El aficionado vasco era un sentimental al que solo le gustaban las letras que se referían a las madres, porque había perdido a la suya hacía poco tiempo, y los fandangos, su cante preferido. Tomás le solía cantar a su madre Pastora, aquella letra tan emotiva: A mi mare por su alma/ toítas las noches le rezo, por granaínas, y se la tuvo que cantar varias veces. El vasco no hacía nada más que llorar y beber como un cosaco, y Antonio Moreno, que era otro sentimental, consolándolo. Estuvieron así toda la noche, hasta que por la mañana, al ajustar cuentas, preguntó el que tenía que pagar la reunión, que cuánto era. Tomás y Antonio se miraron muy serios, y como lo habrían hablado antes, le dijo Tomás: “Mire, como se ha pasado toda la noche llorando, estamos en paz. Pague las copas y se acabó el asunto”.
«Como no había camerinos en el local, alguien le dijo que podían cambiarse en un sótano cercano. Cuando Vallejo bajó al sótano y vio los ataúdes, salió corriendo escaleras arriba y, maldiciendo a Naranjito y a todos sus antepasados, no volvió nunca más a ese pueblo»

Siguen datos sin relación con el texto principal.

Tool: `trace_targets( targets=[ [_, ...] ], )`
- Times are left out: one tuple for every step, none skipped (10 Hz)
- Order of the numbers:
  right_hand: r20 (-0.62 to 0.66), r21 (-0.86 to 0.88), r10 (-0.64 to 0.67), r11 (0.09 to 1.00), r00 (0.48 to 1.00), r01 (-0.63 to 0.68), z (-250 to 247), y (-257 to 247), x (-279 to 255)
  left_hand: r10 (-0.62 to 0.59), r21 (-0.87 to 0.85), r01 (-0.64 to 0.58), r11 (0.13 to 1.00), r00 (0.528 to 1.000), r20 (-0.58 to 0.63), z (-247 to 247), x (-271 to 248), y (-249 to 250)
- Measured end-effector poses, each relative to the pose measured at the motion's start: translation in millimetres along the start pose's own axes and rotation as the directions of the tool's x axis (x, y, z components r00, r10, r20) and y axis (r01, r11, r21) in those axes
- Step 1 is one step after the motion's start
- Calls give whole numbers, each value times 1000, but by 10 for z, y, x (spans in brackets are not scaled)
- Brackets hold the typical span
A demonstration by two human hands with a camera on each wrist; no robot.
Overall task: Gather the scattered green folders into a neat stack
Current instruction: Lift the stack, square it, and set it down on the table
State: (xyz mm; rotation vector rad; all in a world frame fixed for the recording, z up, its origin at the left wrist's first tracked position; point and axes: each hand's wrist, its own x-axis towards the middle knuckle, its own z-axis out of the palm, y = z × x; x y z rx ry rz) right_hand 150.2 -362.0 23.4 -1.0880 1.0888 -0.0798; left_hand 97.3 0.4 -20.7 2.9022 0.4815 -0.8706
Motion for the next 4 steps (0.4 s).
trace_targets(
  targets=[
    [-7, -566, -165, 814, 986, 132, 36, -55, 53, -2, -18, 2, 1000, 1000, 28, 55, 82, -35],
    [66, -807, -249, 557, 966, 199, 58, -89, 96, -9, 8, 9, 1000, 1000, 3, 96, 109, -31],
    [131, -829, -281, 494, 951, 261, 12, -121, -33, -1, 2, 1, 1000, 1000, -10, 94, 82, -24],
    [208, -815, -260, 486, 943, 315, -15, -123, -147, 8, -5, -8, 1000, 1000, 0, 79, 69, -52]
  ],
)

Un día le conté esta anécdota a Chocolate, que era tomasista hasta la médula, y aprovechó para contarme otra similar que le ocurrió a él cuando tendría unos 15 años. Había en Sevilla un aficionado de mucho dinero que quería mucho a su madre, y una noche, estando Chocolate buscándose la vida con La Moreno, se encontró con él y le preguntó: “¿Tendrías algún inconveniente en venir a cantarle unos fandangos sentimentales a mi santa madre?”. Chocolate le dijo que ningún inconveniente, porque además estaba sin comer y necesitaba el dinero. Lo montó en su coche y lo llevó al cementerio de Sevilla, al viejo puente de San Jerónimo, que ya no existe. Estaba lloviendo cuando estaban en el puente, le dijo que le cantara a su madre media docena de fandangos. Antonio se quería morir, lloviendo a mares, sin guitarrista y viendo los espigados cipreses desde el puente. Mientras él cantaba algunas letras de El Carbonerillo y El Bizco Amate, el pobre hombre no paraba de llorar como un niño. ¿Se imaginan el cuadro, la escena, la lúgubre estampa? Eran los aficionados de entonces, personas que podían pedirle a un cantaor unas letras concretas o unos palos determinados, porque podían pagarles. Esto se daba mucho en los cuartos de la Alameda, en locales como La Europa o Las Siete Puertas, que ya no existen.
Fue una época dura para los cantaores y las cantaoras, y quizá algo denigrante, pero era lo que había. No todos podían vivir del teatro, solo unos cuantos. Algunos cantaores no servían para acceder a los caprichos de los señoritos. Por ejemplo, Manuel Vallejo. Si alguien le pedía a don Manuel una letra romanticona, porque estaba enamorado o sufría por algún desengaño amoroso, le decía: “Busque usted al Niño de Marchena, que ese echa rosas y colonia por la boca”. No lo podía ni ver, por cierto. Alguna vez dijo que era un cantaor para señoritas. Y cualquiera le pedía a Vallejo un fandango que se refiriera a alguien muerto. Ya mayor y medio retirado, Naranjito de Triana lo contrató para cantar con él en El Viso del Alcor. Como no había camerinos en el local, alguien le dijo que podían cambiarse en un sótano cercano, de una funeraria. Cuando Vallejo bajó al sótano y vio los ataúdes, salió corriendo escaleras arriba y, maldiciendo a Naranjito a todos sus antepasados, no volvió nunca más a ese pueblo.